Allow Russians to cover the meeting but not the US pool or press.

Hint that you have taping in the Oval office.

Make your spokesman refuse to confirm or deny that taping.

Threaten to abolish the press briefings.

Pretty good for one week. Huh?

Well, what am I up to?  You have to choose.

  1. I want him back in New York soon.
  2. I want him in jail so I get a great divorce outcome.
  3. I am trying to be helpful.
  4. He wants out and I promised to do the research and make suggestions.

p.s. I really enjoyed All the President’s Men.  My next project is to read The Final Days.  I also have Woman on the Edge of Time and Hamlet on my list.

Any additional research suggestions?

What Does Trump’s Assetion That the Democrats Should Have Won the Election Mean?

Yesterday, in his astonishing interview with NBC News: (NYT link)

Mr. Trump told Lester Holt of NBC News. “It’s an excuse by the Democrats for having lost an election that they should have won.”

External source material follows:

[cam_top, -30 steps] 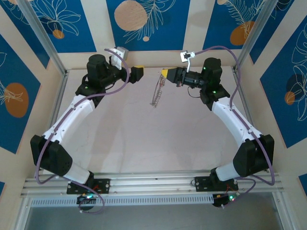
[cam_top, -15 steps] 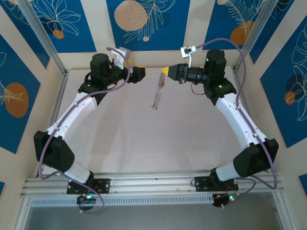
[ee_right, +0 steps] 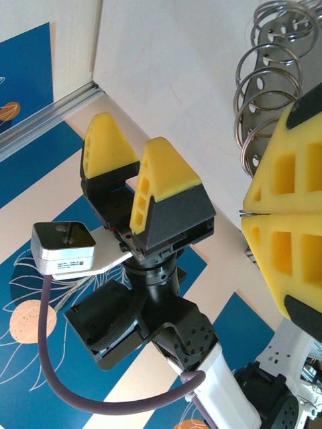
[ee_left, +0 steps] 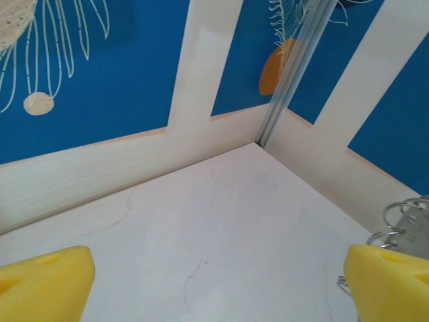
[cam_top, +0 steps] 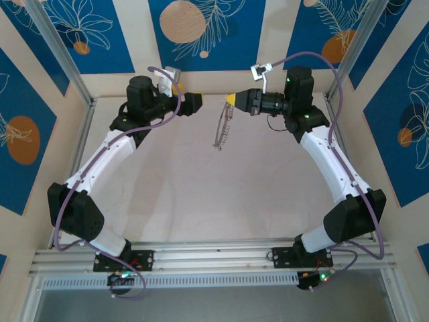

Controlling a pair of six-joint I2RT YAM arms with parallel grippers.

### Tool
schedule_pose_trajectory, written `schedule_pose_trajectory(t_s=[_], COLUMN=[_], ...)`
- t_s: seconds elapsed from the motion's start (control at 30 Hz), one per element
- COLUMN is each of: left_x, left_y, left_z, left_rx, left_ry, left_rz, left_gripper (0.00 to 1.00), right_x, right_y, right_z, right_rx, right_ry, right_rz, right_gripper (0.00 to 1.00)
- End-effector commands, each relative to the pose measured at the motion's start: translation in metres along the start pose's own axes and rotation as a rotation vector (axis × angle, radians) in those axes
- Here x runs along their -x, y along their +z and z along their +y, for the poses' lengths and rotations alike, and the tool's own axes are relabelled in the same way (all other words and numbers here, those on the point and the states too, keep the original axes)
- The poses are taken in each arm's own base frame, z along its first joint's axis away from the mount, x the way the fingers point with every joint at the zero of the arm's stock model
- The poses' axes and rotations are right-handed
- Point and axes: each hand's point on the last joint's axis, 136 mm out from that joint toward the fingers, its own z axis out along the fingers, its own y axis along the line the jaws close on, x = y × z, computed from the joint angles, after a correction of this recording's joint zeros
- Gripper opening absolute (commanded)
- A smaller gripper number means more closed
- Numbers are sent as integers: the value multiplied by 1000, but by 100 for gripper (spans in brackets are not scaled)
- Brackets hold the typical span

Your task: Put the keys on the keyring

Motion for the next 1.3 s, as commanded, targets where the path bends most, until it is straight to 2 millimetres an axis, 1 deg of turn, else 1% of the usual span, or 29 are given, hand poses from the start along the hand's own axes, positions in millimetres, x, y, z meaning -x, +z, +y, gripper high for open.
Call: schedule_pose_trajectory(t_s=[0.0,0.17,0.33,0.43,0.5,0.6,0.7,0.8,0.87,1.07,1.13,1.2,1.27], left_x=[18,26,35,36,35,30,24,23,21,12,10,8,8], left_y=[-8,-13,-26,-32,-33,-32,-33,-34,-35,-39,-38,-35,-32], left_z=[-17,-32,-50,-60,-64,-60,-55,-50,-50,-66,-72,-79,-82], left_rx=[-87,-155,-221,-263,-291,-275,-244,-210,-210,-304,-357,-415,-457], left_ry=[17,8,-3,-29,-53,-110,-138,-141,-135,-99,-93,-100,-111], left_rz=[-16,-7,-1,10,12,12,9,-6,-11,32,40,63,82], left_gripper=[93,92,92,89,84,82,84,88,88,75,71,64,59], right_x=[13,16,14,12,9,4,-2,-8,-11,-13,-14,-15,-17], right_y=[-7,-12,-10,-10,-10,-11,-11,-12,-13,-10,-7,-4,0], right_z=[15,11,9,7,4,2,-1,-2,-2,1,-1,-5,-8], right_rx=[32,37,51,51,50,49,50,47,51,85,96,105,118], right_ry=[-61,-71,-82,-101,-105,-118,-125,-132,-141,-167,-168,-165,-162], right_rz=[-10,-36,-61,-77,-88,-95,-99,-104,-104,-92,-84,-74,-60], right_gripper=[0,0,0,0,0,0,0,0,0,0,0,0,0])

What on earth does that mean?

  • That the American people support Democratic policies,
  • That the Democratic demographic advantage is overwhelming,
  • That the Republicans do not have good candidates,
  • That he was an unappealing candidate?
  • That he did not expect to win,
  • That he knows he is unready to be President?

Or, I suppose, it could just be that he is getting inside their minds and saying that the Democrats think that they should have won.  Frankly, that’s a psychological distinction too far for me to attribute to Trump.

Anyway, as things spin more and more out of control, as I am sure they will, we will have many more opportunities to observe and analyze Trump’s mental functioning, perhaps as authorized under the 25th Amendment.